### EXERCISE DIRECTIONS
Please return the data word for word and leave out any picture it contains.

### GIVEN MATERIAL
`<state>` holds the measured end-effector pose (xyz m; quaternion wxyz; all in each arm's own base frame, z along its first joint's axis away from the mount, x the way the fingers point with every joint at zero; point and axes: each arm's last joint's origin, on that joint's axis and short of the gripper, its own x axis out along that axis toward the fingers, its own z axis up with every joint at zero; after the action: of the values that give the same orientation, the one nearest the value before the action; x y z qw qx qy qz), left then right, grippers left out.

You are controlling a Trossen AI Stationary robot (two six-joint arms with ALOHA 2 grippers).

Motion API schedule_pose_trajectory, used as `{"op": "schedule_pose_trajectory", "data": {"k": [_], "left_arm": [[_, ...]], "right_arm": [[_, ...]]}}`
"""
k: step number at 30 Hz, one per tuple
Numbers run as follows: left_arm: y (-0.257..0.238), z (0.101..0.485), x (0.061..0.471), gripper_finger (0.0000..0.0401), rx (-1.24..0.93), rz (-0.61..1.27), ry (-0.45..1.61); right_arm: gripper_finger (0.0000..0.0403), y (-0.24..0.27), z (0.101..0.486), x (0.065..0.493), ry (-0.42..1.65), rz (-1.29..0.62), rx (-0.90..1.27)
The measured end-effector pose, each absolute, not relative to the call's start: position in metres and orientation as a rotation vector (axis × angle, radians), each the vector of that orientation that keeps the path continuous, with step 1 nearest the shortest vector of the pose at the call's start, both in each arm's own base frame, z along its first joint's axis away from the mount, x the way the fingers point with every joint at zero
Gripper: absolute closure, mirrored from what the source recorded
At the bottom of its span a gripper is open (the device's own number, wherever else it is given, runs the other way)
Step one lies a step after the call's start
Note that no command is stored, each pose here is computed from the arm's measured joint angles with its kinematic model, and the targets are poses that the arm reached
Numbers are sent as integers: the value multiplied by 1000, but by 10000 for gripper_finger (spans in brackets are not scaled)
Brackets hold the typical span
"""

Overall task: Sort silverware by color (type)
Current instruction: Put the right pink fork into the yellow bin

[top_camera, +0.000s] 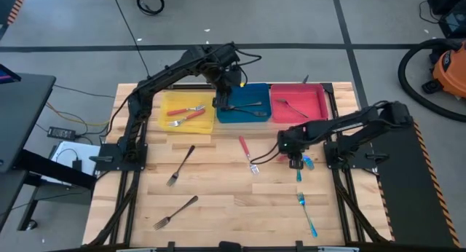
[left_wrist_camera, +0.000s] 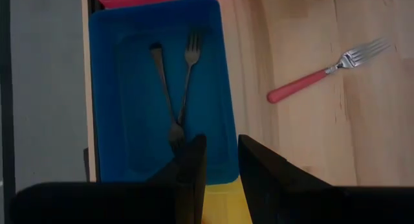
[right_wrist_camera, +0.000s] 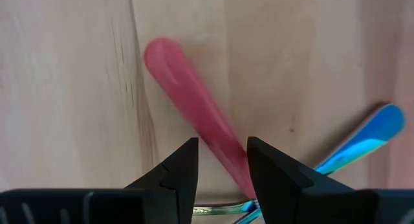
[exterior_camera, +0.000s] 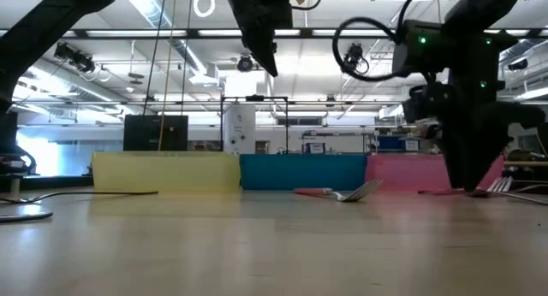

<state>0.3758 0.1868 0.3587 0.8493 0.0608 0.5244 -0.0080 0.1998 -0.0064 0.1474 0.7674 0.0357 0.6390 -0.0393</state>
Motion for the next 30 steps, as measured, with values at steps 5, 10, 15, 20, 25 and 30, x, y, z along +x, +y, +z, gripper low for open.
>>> {"op": "schedule_pose_trajectory", "data": {"k": [5,10,15,20,25,30], "left_arm": [[188,359,375,312,127,-15,1105],[187,359,376,312,128,-16,1104],[187,359,376,312,128,-16,1104],[187,359,376,312,128,-17,1104],[187,359,376,312,130,-18,1104],[187,359,376,312,139,-24,1104]], "right_arm": [[262,-4,137,203,1446,-131,26],[262,-2,131,204,1479,-150,45],[267,-3,131,204,1474,-196,81],[317,-2,131,204,1470,-212,90],[346,-3,131,203,1471,-219,91],[346,-3,134,206,1460,-253,118]]}}
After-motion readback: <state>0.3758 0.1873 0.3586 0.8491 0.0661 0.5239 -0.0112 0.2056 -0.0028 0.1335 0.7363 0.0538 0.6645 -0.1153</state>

### SOLUTION TO THE EXERCISE
`<state>` holds the measured end-effector pose (xyz m; quaternion wxyz; all in each arm's own base frame, z along its first joint's axis away from the mount, x the way the fingers point with every joint at zero; point and axes: each arm's last joint's origin, on that joint's axis and short of the gripper, its own x axis out along that axis toward the fingers, its own z axis up with every joint at zero; after the action: of the values that give the same orientation, the one nearest the value before the action; x y z qw qx qy qz), left then right, grippers left out.

You are controlling a Trossen AI Stationary robot (two six-joint arms with ALOHA 2 grippers).

Motion API schedule_pose_trajectory, used as `{"op": "schedule_pose_trajectory", "data": {"k": [_], "left_arm": [[_, ...]], "right_arm": [[_, ...]]}}`
"""
k: step number at 30 Hz, one per tuple
Numbers run as follows: left_arm: y (-0.257..0.238), z (0.101..0.485), x (0.061..0.471), gripper_finger (0.0000..0.0401), rx (-1.24..0.93), rz (-0.61..1.27), ry (-0.45..1.61); right_arm: gripper_finger (0.0000..0.0403), y (-0.24..0.27), z (0.101..0.486), x (0.065..0.493), ry (-0.42..1.65), rz (-1.29..0.62), rx (-0.90..1.27)
The measured end-effector pose, each absolute, not relative to the call's start: position in metres and orientation as a rotation vector (axis × angle, radians), each the vector of that orientation that keeps the path continuous, with step 1 nearest the shortest vector of the pose at the call's start, both in each arm's own base frame, z along its first joint's axis away from the mount, x the way the fingers point with every joint at zero
Gripper: absolute closure, mirrored from what the source recorded
At the bottom of its span a gripper is open (the device's own number, wherever else it is given, runs the other way)
Step one lies a step after the call's start
Note that no command is stored, each pose here is computed from the arm's measured joint angles with its kinematic model, and the targets are poses that the arm reached
Numbers are sent as integers: the value multiplied by 1000, but by 10000 for gripper_finger (spans in brackets are not scaled)
Brackets hold the typical span
"""

Overall task: Sort silverware by color (type)
Current instruction: Put the right pink fork into the yellow bin

[top_camera, +0.000s] 
[left_wrist_camera, +0.000s] 
[right_wrist_camera, +0.000s] 
[exterior_camera, +0.000s] 

<state>0.3758 0.1868 0.3587 0.8493 0.0608 0.5244 -0.0080 0.1998 -0.0064 0.1474 0.7674 0.0357 0.6390 -0.0393</state>
Motion for the next 30 steps, as measured, with values at steps 5, 10, 15, 20, 25 and 30, x, y, z along +x, +y, +z, gripper low for open.
>>> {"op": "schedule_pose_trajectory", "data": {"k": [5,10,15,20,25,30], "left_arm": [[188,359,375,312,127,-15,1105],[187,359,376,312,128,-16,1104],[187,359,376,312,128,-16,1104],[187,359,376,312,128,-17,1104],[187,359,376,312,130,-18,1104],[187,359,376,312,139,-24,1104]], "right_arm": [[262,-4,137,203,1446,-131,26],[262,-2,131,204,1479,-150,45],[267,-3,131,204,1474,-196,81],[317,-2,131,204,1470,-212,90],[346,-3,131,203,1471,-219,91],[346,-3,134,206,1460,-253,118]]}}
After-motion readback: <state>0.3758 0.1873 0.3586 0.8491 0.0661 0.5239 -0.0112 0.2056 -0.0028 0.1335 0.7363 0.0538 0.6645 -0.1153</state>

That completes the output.